- _What to do_:
The required answer is a copy of each line in the entries below that includes "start".
----- Provided material -----
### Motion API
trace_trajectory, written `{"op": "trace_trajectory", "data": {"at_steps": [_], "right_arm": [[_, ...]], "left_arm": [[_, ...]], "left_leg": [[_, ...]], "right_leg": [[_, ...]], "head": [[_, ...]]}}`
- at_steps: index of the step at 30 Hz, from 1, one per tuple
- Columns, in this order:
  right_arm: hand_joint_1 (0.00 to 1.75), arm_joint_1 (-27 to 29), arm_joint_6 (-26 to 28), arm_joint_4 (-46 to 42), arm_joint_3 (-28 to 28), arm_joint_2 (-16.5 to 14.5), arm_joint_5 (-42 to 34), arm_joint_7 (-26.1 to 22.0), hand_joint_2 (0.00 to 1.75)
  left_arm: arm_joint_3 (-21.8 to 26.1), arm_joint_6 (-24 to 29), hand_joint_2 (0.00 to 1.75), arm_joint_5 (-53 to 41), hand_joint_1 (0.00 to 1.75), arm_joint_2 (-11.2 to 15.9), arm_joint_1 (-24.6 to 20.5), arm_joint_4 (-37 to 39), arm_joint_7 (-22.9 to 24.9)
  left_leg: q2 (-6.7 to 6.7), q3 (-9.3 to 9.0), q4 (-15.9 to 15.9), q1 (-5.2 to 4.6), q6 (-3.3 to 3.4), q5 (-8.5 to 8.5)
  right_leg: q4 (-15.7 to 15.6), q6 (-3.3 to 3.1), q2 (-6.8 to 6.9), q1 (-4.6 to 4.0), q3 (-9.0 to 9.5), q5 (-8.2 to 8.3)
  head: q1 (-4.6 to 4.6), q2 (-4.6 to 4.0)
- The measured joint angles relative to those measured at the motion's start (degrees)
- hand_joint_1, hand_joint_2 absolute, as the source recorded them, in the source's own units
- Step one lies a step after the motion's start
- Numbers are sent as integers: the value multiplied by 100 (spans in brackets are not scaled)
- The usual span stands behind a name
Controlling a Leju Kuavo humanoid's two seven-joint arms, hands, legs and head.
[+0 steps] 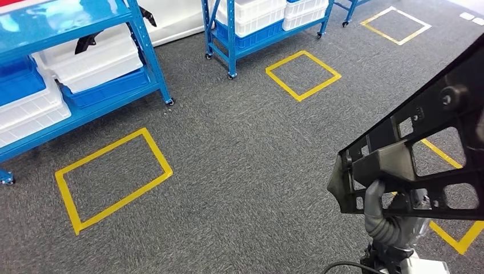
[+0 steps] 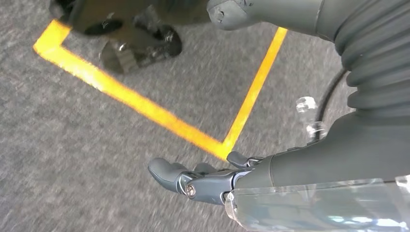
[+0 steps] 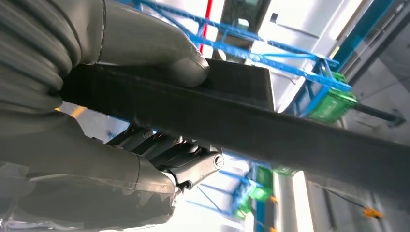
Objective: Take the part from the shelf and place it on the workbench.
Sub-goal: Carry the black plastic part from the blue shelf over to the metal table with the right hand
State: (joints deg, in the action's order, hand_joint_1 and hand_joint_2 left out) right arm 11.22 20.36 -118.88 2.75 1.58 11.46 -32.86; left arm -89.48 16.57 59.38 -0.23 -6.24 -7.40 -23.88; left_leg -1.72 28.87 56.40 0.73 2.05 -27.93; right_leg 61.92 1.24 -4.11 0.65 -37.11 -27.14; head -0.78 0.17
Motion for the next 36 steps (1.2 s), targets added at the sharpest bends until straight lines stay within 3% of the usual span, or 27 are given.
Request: {"op": "trace_trajectory", "data": {"at_steps": [2,4,5,6,8,10,12,13,15,17,19,20,21,23,24,26,28,30,32,34,35,36], "right_arm": [[175,3,37,-14,-22,5,43,-42,175],[175,29,85,-16,-50,7,115,-74,175],[175,42,100,-24,-65,8,145,-85,175],[175,51,107,-36,-80,8,164,-91,175],[175,55,109,-68,-96,8,185,-98,175],[175,63,119,-97,-103,8,210,-106,175],[175,84,154,-131,-109,8,252,-116,175],[175,97,176,-152,-113,8,278,-121,175],[175,122,231,-204,-124,12,294,-132,175],[175,229,268,-273,-198,41,171,-177,175],[175,459,151,-359,-403,85,-154,-308,175],[175,588,-2,-400,-581,99,-367,-380,175],[175,701,-216,-428,-799,106,-577,-434,175],[175,837,-784,-459,-1363,90,-893,-472,175],[175,860,-1069,-461,-1660,66,-975,-475,175],[175,879,-1471,-461,-2179,-7,-1021,-477,175],[175,902,-1631,-465,-2519,-82,-968,-478,175],[175,887,-1694,-480,-2717,-161,-780,-478,175],[175,814,-1614,-495,-2716,-245,-396,-471,175],[175,687,-1263,-485,-2438,-292,123,-413,175],[175,599,-1006,-468,-2205,-286,339,-354,175],[175,496,-740,-446,-1922,-258,494,-287,175]], "left_arm": [[0,-10,175,-21,0,5,17,0,-13],[0,-31,175,-49,0,11,35,0,-16],[0,-43,175,-64,0,14,37,-1,-17],[0,-51,175,-80,0,14,36,-1,-17],[0,-60,175,-105,0,19,30,0,-19],[0,-62,175,-122,0,28,25,1,-17],[0,-63,175,-126,0,34,12,1,-15],[0,-63,175,-130,0,34,3,1,-14],[0,-59,175,-189,0,33,-8,1,-2],[0,-29,175,-322,0,30,-10,0,45],[0,9,175,-493,0,13,-19,-1,136],[0,19,175,-584,0,2,-27,-1,192],[0,22,175,-677,0,-9,-35,-1,249],[-1,13,175,-846,0,-23,-66,-1,353],[-1,6,175,-905,0,-27,-90,-1,387],[-2,-7,175,-962,0,-33,-145,-1,425],[-2,-21,175,-970,0,-43,-197,-2,431],[-1,-25,175,-928,0,-47,-214,-3,391],[20,-14,175,-802,0,-30,-178,-3,286],[88,-1,175,-625,0,0,-111,-3,159],[129,5,175,-550,0,12,-81,-3,112],[170,10,175,-486,0,20,-60,-3,76]], "left_leg": [[164,-7,-19,-29,27,13],[328,-4,-6,-38,22,-3],[403,-6,6,-35,7,-17],[470,-10,25,-27,-16,-38],[584,-16,88,-29,-88,-106],[673,-23,131,-49,-168,-174],[758,-64,128,-52,-230,-207],[741,-78,148,-38,-261,-236],[530,21,419,-10,-302,-449],[284,331,1099,-2,-308,-829],[228,618,1687,-3,-292,-1010],[220,646,1711,-4,-275,-933],[200,580,1527,-4,-252,-755],[-9,299,821,-6,-190,-336],[-132,185,525,-6,-167,-220],[-259,102,283,-26,-134,-186],[-128,71,209,-37,-75,-147],[30,28,118,-26,7,-79],[197,20,79,-35,50,-46],[376,35,80,-55,52,-45],[463,39,82,-60,46,-49],[545,38,85,-61,36,-55]], "right_leg": [[662,37,280,14,-325,-343],[1123,91,353,63,-543,-462],[1070,116,379,90,-507,-374],[813,137,424,113,-358,-212],[88,149,631,122,51,64],[-260,84,732,87,242,121],[-259,-9,625,60,227,104],[-270,-43,576,65,224,111],[-292,-120,476,82,220,132],[-298,-170,387,67,216,138],[-295,-186,284,34,217,134],[-291,-188,217,21,220,133],[-287,-187,143,13,225,133],[-275,-173,-4,8,224,138],[-265,-148,-79,11,207,149],[-265,-70,-216,35,164,187],[-279,13,-300,60,134,225],[-88,48,-77,44,31,90],[513,62,240,37,-251,-268],[1127,94,346,64,-524,-513],[1196,109,376,81,-538,-491],[1049,121,411,99,-435,-374]], "head": [[-26,-1],[-28,-1],[-29,-1],[-31,0],[-31,0],[-13,0],[10,0],[13,0],[28,0],[46,0],[51,0],[50,0],[51,0],[49,-1],[48,-1],[46,-1],[44,-1],[26,0],[11,0],[11,-1],[11,-1],[11,-1]]}}
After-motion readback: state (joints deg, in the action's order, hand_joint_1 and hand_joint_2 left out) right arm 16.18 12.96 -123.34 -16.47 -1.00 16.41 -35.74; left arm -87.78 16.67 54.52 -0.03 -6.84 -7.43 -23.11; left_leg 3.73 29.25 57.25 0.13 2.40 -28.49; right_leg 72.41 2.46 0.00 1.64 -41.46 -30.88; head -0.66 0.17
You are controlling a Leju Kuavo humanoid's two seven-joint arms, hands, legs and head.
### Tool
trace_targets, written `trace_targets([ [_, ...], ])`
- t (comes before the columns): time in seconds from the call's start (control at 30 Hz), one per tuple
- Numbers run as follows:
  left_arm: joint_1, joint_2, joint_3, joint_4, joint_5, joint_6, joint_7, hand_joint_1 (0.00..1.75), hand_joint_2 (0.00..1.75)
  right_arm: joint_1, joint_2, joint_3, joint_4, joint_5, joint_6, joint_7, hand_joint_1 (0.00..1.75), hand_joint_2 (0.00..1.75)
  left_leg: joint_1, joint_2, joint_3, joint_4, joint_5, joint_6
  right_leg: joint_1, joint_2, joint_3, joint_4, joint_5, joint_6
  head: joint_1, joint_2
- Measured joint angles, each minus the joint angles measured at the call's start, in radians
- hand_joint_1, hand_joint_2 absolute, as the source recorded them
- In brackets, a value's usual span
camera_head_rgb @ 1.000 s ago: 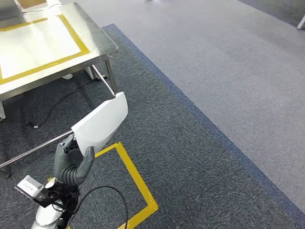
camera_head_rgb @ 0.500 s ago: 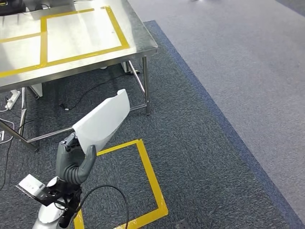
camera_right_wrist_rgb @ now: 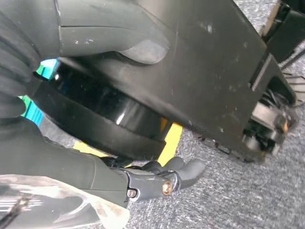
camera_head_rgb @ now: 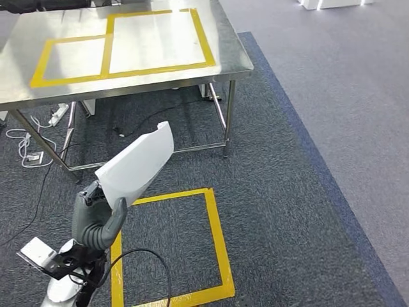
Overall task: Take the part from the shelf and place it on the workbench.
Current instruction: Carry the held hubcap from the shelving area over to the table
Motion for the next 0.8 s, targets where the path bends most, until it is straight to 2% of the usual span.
trace_targets([
  [0.03,0.001,0.000,0.000,0.000,0.000,0.000,0.000,1.75,1.75,-0.001,0.000,0.000,0.000,0.000,0.000,0.000,0.00,1.75,0.001,-0.013,0.000,-0.002,0.001,0.006,0.000,-0.012,0.004,-0.003,-0.004,0.006,0.002,0.000],
  [0.07,0.002,0.000,0.001,-0.001,0.000,0.000,0.000,1.75,1.75,-0.001,0.000,0.000,0.000,0.000,0.000,0.000,0.00,1.75,0.004,-0.026,0.002,-0.005,0.002,0.012,-0.001,-0.009,0.006,-0.001,-0.012,0.012,0.004,0.000],
  [0.1,0.001,0.000,0.001,-0.001,0.000,0.000,-0.001,1.75,1.75,-0.002,0.000,0.000,0.000,0.000,0.000,0.000,0.00,1.75,0.007,-0.039,0.004,-0.009,0.004,0.019,-0.002,0.010,0.001,0.015,-0.027,0.017,0.007,0.000],
  [0.13,0.000,-0.001,0.000,-0.002,0.000,0.000,-0.001,1.75,1.75,-0.002,0.000,0.000,-0.001,0.001,0.000,0.000,0.00,1.75,0.011,-0.052,0.007,-0.012,0.005,0.025,-0.003,0.039,-0.017,0.053,-0.050,0.021,0.011,0.000],
  [0.17,-0.001,-0.002,0.000,-0.002,0.000,0.000,-0.001,1.75,1.75,-0.002,0.000,0.000,-0.001,0.000,0.000,0.000,0.00,1.75,0.013,-0.063,0.007,-0.013,0.005,0.029,-0.005,0.074,-0.046,0.113,-0.079,0.023,0.016,0.000],
  [0.2,-0.001,-0.002,0.000,-0.002,0.000,-0.001,-0.002,1.75,1.75,-0.002,0.000,0.000,-0.001,0.000,0.000,-0.002,0.00,1.75,0.013,-0.076,0.006,-0.013,0.005,0.032,-0.004,0.098,-0.083,0.185,-0.107,0.022,0.019,0.000],
  [0.23,0.000,-0.003,0.000,-0.002,0.000,-0.001,-0.002,1.75,1.75,-0.004,0.000,0.000,-0.001,-0.001,0.000,-0.003,0.00,1.75,0.013,-0.089,0.006,-0.013,0.004,0.033,-0.004,0.109,-0.119,0.246,-0.124,0.021,0.021,0.000],
  [0.27,0.000,-0.003,0.000,-0.002,0.000,-0.001,-0.002,1.75,1.75,-0.006,0.000,0.000,-0.001,-0.001,0.000,-0.003,0.00,1.75,0.013,-0.103,0.007,-0.013,0.004,0.034,-0.003,0.114,-0.143,0.279,-0.123,0.020,0.021,0.000],
  [0.3,0.001,-0.003,0.000,-0.002,-0.001,-0.002,-0.002,1.75,1.75,-0.008,0.000,0.000,-0.001,-0.001,0.001,-0.004,0.00,1.75,0.013,-0.118,0.008,-0.013,0.004,0.034,-0.003,0.116,-0.149,0.274,-0.101,0.018,0.021,0.000],
  [0.33,0.000,-0.003,0.000,-0.002,-0.001,-0.002,-0.002,1.75,1.75,-0.009,0.000,0.000,-0.001,0.000,0.001,-0.003,0.00,1.75,0.013,-0.134,0.010,-0.013,0.003,0.033,-0.003,0.122,-0.136,0.228,-0.061,0.016,0.022,0.000],
  [0.37,0.000,-0.003,0.000,-0.002,-0.002,-0.002,-0.002,1.75,1.75,-0.007,0.000,0.000,-0.001,0.000,0.001,-0.002,0.00,1.75,0.013,-0.150,0.011,-0.012,0.002,0.032,-0.005,0.139,-0.112,0.159,-0.016,0.013,0.022,0.000],
  [0.4,-0.001,-0.003,0.000,-0.002,-0.002,-0.003,-0.003,1.75,1.75,-0.005,-0.001,0.000,-0.001,0.001,0.001,0.000,0.00,1.75,0.013,-0.164,0.010,-0.010,0.001,0.029,-0.007,0.166,-0.089,0.094,0.016,0.011,0.022,0.000],
  [0.43,-0.002,-0.003,0.000,-0.002,-0.003,-0.003,-0.003,1.75,1.75,-0.003,-0.001,0.000,-0.001,0.001,0.000,0.001,0.00,1.75,0.013,-0.176,0.006,-0.007,0.001,0.024,-0.010,0.190,-0.068,0.045,0.034,0.009,0.022,0.000],
  [0.47,-0.002,-0.003,0.000,-0.002,-0.003,-0.003,-0.003,1.75,1.75,-0.002,-0.001,0.000,0.000,0.001,0.000,0.001,0.00,1.75,0.015,-0.187,0.001,-0.005,0.002,0.018,-0.011,0.209,-0.057,0.019,0.037,0.006,0.021,0.000],
  [0.5,-0.003,-0.003,0.000,-0.002,-0.003,-0.003,-0.003,1.75,1.75,-0.001,-0.002,0.000,0.000,0.000,0.000,-0.001,0.00,1.75,0.017,-0.196,-0.003,-0.004,0.004,0.011,-0.010,0.214,-0.053,0.013,0.033,0.003,0.021,0.000],
  [0.57,-0.002,-0.002,0.000,-0.004,-0.003,-0.001,-0.004,1.75,1.75,-0.002,-0.003,0.000,0.000,-0.002,-0.001,-0.007,0.00,1.75,0.020,-0.205,-0.003,-0.010,0.009,0.000,-0.009,0.203,-0.047,0.006,0.033,-0.003,0.021,0.000],
  [0.6,-0.002,-0.001,0.000,-0.006,-0.004,0.001,-0.004,1.75,1.75,-0.002,-0.003,0.000,0.000,-0.003,-0.002,-0.010,0.00,1.75,0.018,-0.204,0.000,-0.014,0.011,0.004,-0.010,0.199,-0.045,0.002,0.034,-0.004,0.019,0.000],
  [0.7,-0.005,0.000,0.000,-0.013,-0.006,0.014,-0.004,1.75,1.75,-0.001,-0.004,0.000,0.000,-0.005,-0.006,-0.013,0.00,1.75,0.014,-0.195,0.010,-0.019,0.012,0.024,-0.010,0.191,-0.036,-0.003,0.034,-0.003,0.015,0.000],
  [0.8,-0.004,0.002,0.000,-0.018,-0.010,0.025,-0.005,1.75,1.75,-0.001,-0.004,0.000,0.000,-0.005,-0.008,-0.013,0.00,1.75,0.015,-0.192,0.013,-0.022,0.013,0.026,-0.005,0.191,-0.034,-0.001,0.034,-0.006,0.016,0.000],
])
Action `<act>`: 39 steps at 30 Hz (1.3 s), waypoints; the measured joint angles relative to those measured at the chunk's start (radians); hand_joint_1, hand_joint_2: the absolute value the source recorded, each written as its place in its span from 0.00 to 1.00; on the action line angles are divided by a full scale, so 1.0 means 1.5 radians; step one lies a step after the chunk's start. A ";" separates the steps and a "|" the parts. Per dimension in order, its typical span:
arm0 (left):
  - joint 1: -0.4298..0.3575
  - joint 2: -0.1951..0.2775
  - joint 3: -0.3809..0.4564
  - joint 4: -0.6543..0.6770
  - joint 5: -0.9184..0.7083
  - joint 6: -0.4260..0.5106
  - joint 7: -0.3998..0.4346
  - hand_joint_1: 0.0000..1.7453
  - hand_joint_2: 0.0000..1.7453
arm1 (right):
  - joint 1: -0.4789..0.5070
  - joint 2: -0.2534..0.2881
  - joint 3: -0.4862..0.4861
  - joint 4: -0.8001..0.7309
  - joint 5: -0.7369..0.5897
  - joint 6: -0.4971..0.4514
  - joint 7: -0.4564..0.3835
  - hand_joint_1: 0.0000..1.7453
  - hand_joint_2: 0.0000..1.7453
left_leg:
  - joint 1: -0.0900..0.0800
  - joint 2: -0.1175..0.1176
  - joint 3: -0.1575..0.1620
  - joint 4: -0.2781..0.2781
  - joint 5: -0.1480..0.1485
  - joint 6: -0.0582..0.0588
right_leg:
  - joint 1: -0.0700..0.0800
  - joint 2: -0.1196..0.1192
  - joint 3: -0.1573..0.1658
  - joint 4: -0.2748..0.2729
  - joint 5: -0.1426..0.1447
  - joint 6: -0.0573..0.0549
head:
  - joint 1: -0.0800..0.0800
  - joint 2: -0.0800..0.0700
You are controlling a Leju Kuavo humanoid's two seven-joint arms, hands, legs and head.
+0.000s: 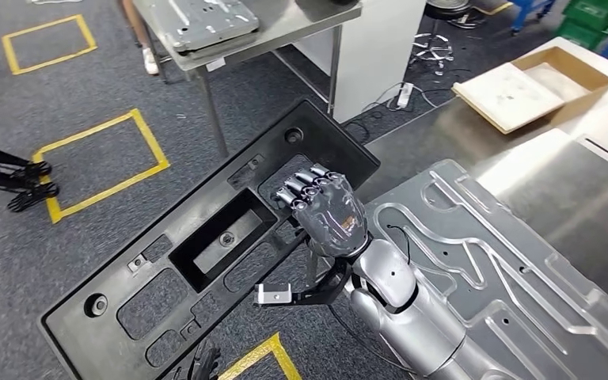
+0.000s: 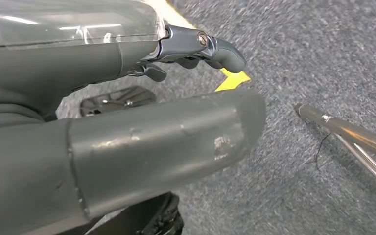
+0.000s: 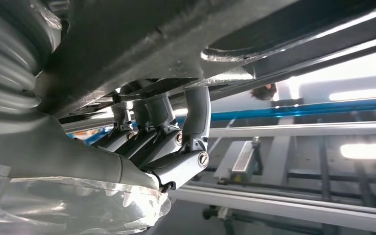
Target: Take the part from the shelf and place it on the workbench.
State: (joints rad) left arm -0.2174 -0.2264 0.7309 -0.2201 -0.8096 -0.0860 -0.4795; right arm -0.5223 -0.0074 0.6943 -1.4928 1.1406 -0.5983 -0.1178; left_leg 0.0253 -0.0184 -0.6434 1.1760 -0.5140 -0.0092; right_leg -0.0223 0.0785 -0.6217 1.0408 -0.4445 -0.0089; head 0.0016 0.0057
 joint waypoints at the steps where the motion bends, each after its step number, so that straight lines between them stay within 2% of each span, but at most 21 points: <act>1: 0.000 0.000 0.000 0.000 0.000 0.001 0.000 0.00 0.00 | 0.000 0.000 0.000 0.000 0.000 0.000 0.000 1.00 1.00 | 0.002 -0.018 0.016 -0.039 0.017 0.001 | 0.000 0.008 -0.002 0.004 -0.001 0.003 | 0.000 0.000; 3: 0.000 0.001 -0.001 0.000 0.000 0.003 0.000 0.00 0.00 | -0.001 0.000 0.000 0.000 0.002 -0.001 0.000 1.00 1.00 | 0.003 -0.043 0.033 -0.079 0.025 0.003 | 0.000 0.024 -0.009 0.009 -0.001 0.012 | 0.000 0.000; 5: 0.000 0.001 -0.003 0.000 0.000 0.005 0.000 0.00 0.00 | 0.000 0.000 -0.002 -0.001 0.004 -0.002 0.000 1.00 1.00 | 0.002 -0.037 0.034 -0.084 0.025 0.009 | -0.003 0.038 -0.015 0.006 0.005 0.022 | 0.000 0.000; 6: 0.000 0.002 -0.004 0.000 -0.001 0.006 0.000 0.00 0.00 | 0.001 0.000 -0.003 -0.001 0.005 -0.003 0.000 1.00 1.00 | 0.002 -0.029 0.034 -0.087 0.028 0.013 | -0.003 0.034 -0.018 0.007 0.005 0.026 | 0.000 0.000; 8: -0.002 0.002 -0.006 0.000 -0.002 0.007 0.000 0.00 0.00 | 0.000 0.000 -0.005 -0.002 0.005 -0.004 0.000 1.00 1.00 | 0.004 -0.012 0.036 -0.094 0.033 0.023 | 0.000 0.003 -0.033 0.037 -0.016 0.031 | 0.002 0.000; 10: -0.002 0.002 -0.008 0.000 -0.003 0.007 0.000 0.00 0.00 | 0.000 0.000 -0.006 -0.002 0.005 -0.004 0.000 1.00 1.00 | -0.001 0.006 0.036 -0.094 0.033 0.028 | 0.001 -0.035 -0.068 0.114 -0.055 0.032 | 0.003 0.000; 12: 0.000 0.003 -0.010 0.000 -0.004 0.008 0.000 0.00 0.00 | 0.000 0.000 -0.006 -0.001 0.005 -0.004 0.000 1.00 1.00 | -0.005 0.026 0.036 -0.094 0.032 0.031 | 0.000 -0.047 -0.095 0.173 -0.073 0.033 | 0.003 0.000; 14: -0.001 0.003 -0.011 0.000 -0.004 0.008 0.000 0.00 0.00 | 0.000 0.000 -0.006 -0.001 0.005 -0.004 0.000 1.00 1.00 | -0.007 0.042 0.037 -0.094 0.031 0.031 | 0.002 -0.053 -0.076 0.140 -0.045 0.029 | 0.003 0.000; 16: -0.003 0.003 -0.013 0.000 -0.004 0.008 0.000 0.00 0.00 | -0.001 0.000 -0.006 -0.001 0.005 -0.004 0.000 1.00 1.00 | -0.010 0.056 0.040 -0.094 0.028 0.030 | 0.009 -0.075 -0.028 0.050 -0.010 0.019 | 0.003 0.000; 18: -0.005 0.003 -0.015 0.000 -0.004 0.008 0.000 0.00 0.00 | -0.002 0.001 -0.006 -0.002 0.005 -0.004 0.000 1.00 1.00 | -0.013 0.067 0.041 -0.094 0.027 0.026 | 0.017 -0.091 -0.004 0.000 0.001 0.010 | 0.003 0.000; 20: -0.005 0.003 -0.017 0.000 -0.005 0.008 0.000 0.00 0.00 | -0.003 0.001 -0.006 -0.002 0.005 -0.005 0.000 1.00 1.00 | -0.014 0.079 0.044 -0.096 0.026 0.020 | 0.020 -0.081 -0.005 -0.003 0.003 0.006 | 0.003 0.000; 22: -0.007 0.002 -0.019 0.000 -0.005 0.009 0.000 0.00 0.00 | -0.004 0.002 -0.006 -0.002 0.005 -0.005 0.000 1.00 1.00 | -0.012 0.070 0.045 -0.090 0.017 0.013 | 0.014 -0.068 -0.001 -0.011 0.007 0.000 | 0.003 0.000; 24: -0.009 0.003 -0.020 0.000 -0.006 0.010 0.000 0.00 0.00 | -0.007 0.004 -0.006 -0.002 0.005 -0.005 0.000 1.00 1.00 | -0.010 0.038 0.024 -0.038 -0.016 0.008 | 0.009 -0.057 0.003 -0.018 0.012 -0.006 | 0.003 0.000; 26: -0.008 0.004 -0.021 0.000 -0.006 0.010 0.000 0.00 0.00 | -0.010 0.007 -0.005 -0.002 0.005 -0.005 0.000 1.00 1.00 | -0.009 0.020 -0.016 0.047 -0.056 0.006 | 0.009 -0.042 0.002 -0.017 0.013 -0.009 | 0.003 0.000; 28: -0.006 0.005 -0.021 0.000 -0.006 0.011 0.000 0.00 0.00 | -0.009 0.007 -0.005 -0.001 0.005 -0.005 0.000 1.00 1.00 | -0.008 0.018 -0.032 0.081 -0.056 0.004 | 0.008 -0.026 0.000 -0.014 0.013 -0.009 | 0.003 0.000; 30: -0.007 0.006 -0.021 0.000 -0.006 0.011 0.000 0.00 0.00 | -0.009 0.007 -0.005 0.000 0.005 -0.005 0.000 1.00 1.00 | -0.004 0.009 -0.005 0.022 -0.013 0.002 | 0.007 -0.008 -0.002 -0.007 0.011 -0.006 | 0.003 0.000; 32: -0.007 0.007 -0.021 0.000 -0.006 0.011 0.000 0.00 0.00 | -0.010 0.008 -0.005 0.000 0.005 -0.005 0.000 1.00 1.00 | 0.001 -0.021 0.028 -0.053 0.017 0.002 | 0.007 0.008 -0.008 0.003 0.009 0.000 | 0.003 0.000; 34: -0.007 0.007 -0.021 0.000 -0.006 0.011 0.000 0.00 0.00 | -0.011 0.009 -0.005 0.000 0.005 -0.005 0.000 1.00 1.00 | 0.002 -0.039 0.038 -0.078 0.018 0.004 | 0.006 0.023 -0.016 0.008 0.010 0.009 | 0.003 0.000; 36: -0.007 0.006 -0.022 0.000 -0.006 0.011 0.000 0.00 0.00 | -0.011 0.009 -0.005 0.000 0.005 -0.005 0.000 1.00 1.00 | 0.001 -0.026 0.038 -0.081 0.023 0.012 | 0.003 0.034 -0.022 0.007 0.014 0.018 | 0.003 0.000; 37: -0.009 0.006 -0.022 0.000 -0.006 0.011 0.000 0.00 0.00 | -0.011 0.008 -0.005 -0.001 0.005 -0.005 0.000 1.00 1.00 | 0.001 -0.018 0.039 -0.084 0.026 0.018 | 0.004 0.026 -0.025 0.012 0.011 0.021 | 0.003 0.000; 39: -0.010 0.005 -0.022 0.000 -0.006 0.011 0.000 0.00 0.00 | -0.012 0.008 -0.005 -0.002 0.005 -0.005 0.000 1.00 1.00 | 0.002 -0.001 0.040 -0.090 0.030 0.027 | 0.005 -0.009 -0.047 0.057 -0.016 0.025 | 0.006 0.000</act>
State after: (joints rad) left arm -0.2325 -0.2190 0.6977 -0.2205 -0.8190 -0.0690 -0.4796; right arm -0.5403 0.0045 0.6864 -1.4951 1.1487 -0.6058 -0.1183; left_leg 0.0280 -0.0204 -0.5831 1.0411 -0.4695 0.0306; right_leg -0.0142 0.0649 -0.6919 1.1260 -0.4688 0.0294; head 0.0107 0.0057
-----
- _Task result_:
- The measured joint angles relative to those measured at the motion's start (degrees)
- Step one lies a step after the motion's start
- t (comes before the columns): time in seconds from the call's start (control at 30 Hz), one per tuple
- Measured joint angles, each minus the joint angles measured at the call's start, in radians
Action `<act>`: 39 steps at 30 Hz (1.3 s), waypoints; the measured joint angles relative to those measured at the chunk's start (radians); hand_joint_1, hand_joint_2: the absolute value the source recorded, each written as its place in its span from 0.00 to 1.00; on the action line angles are divided by a full scale, so 1.0 means 1.5 radians; step one lies a step after the chunk's start. A ";" separates the steps and a "|" the parts. Per dimension in order, its typical span:

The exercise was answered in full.